From a quick glance - my suspicion is always raised by games that boast co-op and competitive modes in the same package. I’ve yet to see one that was fun both ways. But that’s more design than presentation.

As far as how its presented, I agree with most of the other comments (manual, layout etc.). Obviously getting a production copy to a noteworthy youtube channel/previewer would help (but most of the good ones are picky thesedays).


This is really thoughtful, thank you.


Part of it is considering it an art more than a science, and so even if you did get advice from people with experience, some folk are more likely to consider themselves mould-breakers who will prove the naysayers wrong and go ahead with those choices anyway. Which is required really, otherwise there’d never be any challenge to the status quo and sometimes the newbie might be the correct one. The problem is when people pre-emptively think like that, there’s no point inviting critique if they won’t listen to it, so the same pitfalls are fallen in time and time again.
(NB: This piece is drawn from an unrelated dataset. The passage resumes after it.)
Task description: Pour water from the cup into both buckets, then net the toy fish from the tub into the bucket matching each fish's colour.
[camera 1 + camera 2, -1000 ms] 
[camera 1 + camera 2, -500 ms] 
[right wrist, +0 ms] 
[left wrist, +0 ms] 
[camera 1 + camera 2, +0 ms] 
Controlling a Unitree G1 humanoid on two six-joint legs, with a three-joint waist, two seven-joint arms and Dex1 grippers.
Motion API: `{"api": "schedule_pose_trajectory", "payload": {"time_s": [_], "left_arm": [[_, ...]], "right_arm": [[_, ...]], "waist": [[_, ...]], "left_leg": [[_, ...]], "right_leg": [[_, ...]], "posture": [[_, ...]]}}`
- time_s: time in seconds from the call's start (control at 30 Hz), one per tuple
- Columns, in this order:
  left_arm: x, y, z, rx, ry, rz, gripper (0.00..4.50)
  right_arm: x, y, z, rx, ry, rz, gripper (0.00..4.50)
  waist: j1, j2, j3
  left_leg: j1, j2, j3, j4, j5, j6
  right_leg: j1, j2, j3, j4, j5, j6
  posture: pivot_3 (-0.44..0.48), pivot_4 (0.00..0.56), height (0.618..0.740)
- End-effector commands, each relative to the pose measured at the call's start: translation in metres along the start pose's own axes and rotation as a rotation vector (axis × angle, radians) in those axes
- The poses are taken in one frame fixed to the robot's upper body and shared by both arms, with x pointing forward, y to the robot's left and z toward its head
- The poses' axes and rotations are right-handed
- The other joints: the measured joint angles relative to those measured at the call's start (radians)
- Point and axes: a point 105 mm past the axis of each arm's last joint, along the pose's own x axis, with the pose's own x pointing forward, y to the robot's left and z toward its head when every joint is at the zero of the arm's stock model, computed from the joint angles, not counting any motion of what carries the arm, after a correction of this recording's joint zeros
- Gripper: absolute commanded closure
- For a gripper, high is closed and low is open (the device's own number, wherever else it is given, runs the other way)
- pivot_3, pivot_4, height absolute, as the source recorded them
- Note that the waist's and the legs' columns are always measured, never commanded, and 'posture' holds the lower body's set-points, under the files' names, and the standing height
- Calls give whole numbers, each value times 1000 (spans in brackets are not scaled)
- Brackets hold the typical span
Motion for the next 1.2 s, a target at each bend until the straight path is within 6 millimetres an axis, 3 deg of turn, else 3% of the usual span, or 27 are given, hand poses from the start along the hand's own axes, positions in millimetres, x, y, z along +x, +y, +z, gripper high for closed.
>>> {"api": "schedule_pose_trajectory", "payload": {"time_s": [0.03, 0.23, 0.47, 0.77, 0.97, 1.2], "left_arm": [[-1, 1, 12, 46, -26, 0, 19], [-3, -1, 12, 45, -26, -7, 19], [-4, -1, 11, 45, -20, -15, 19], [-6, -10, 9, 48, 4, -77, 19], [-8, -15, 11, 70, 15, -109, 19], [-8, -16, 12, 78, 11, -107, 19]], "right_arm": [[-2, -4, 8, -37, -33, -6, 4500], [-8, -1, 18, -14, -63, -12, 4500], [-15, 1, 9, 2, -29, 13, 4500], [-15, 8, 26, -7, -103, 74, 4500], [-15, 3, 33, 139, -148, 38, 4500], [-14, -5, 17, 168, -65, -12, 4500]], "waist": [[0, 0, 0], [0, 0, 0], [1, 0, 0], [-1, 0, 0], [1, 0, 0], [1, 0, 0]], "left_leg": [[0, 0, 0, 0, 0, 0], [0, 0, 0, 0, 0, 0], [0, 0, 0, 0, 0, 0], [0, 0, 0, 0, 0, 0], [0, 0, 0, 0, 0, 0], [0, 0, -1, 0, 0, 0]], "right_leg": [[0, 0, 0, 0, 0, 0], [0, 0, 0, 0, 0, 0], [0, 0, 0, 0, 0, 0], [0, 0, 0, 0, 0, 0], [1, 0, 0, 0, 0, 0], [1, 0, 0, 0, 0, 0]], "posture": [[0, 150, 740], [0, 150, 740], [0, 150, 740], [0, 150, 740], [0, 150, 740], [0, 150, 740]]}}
Thanks everyone. I had: poorly paced page (starting with story, overly long rules explanation), uninspiring photo of the game, uninspiring contents list (save that to the end unless you’ve got something eye-catching), bad gameboard art (just solid blue) prominent throughout, quotes from demoers only, multiple play modes in one game, cost of the game & shipping costs, selling their first KS for KS price with a better photo than the current game (do this in the pledge manager), edit- forgot goal- 625 backers to fund is a lot. Bold are the biggest red flags, especially the demoer quote one, that’s a real shocker. But there’s so much more people have said. You ought to charge for this service.

Can’t really comment on the game, because by the time we’re at KS that’s kind of locked in, if that makes sense? I can help change a KS page and manage costs, but I can’t change the actual game itself.


I understand what you’re saying but man, there are a lot of Kickstarter projects that contradict that one. :stuck_out_tongue:


Okay, went off and had a look. Caveat I’m a boring old fart whose heart is as black as coal.

What I saw was a wargame dressed up to look cute, with a movement mechanics that reminds me a little bit of Stratego, and a conflict resolution system that’s over complex for achieving the results it wants.

But, big caveat, this game is clearly not for people like me, and I’m probably talking out my arse.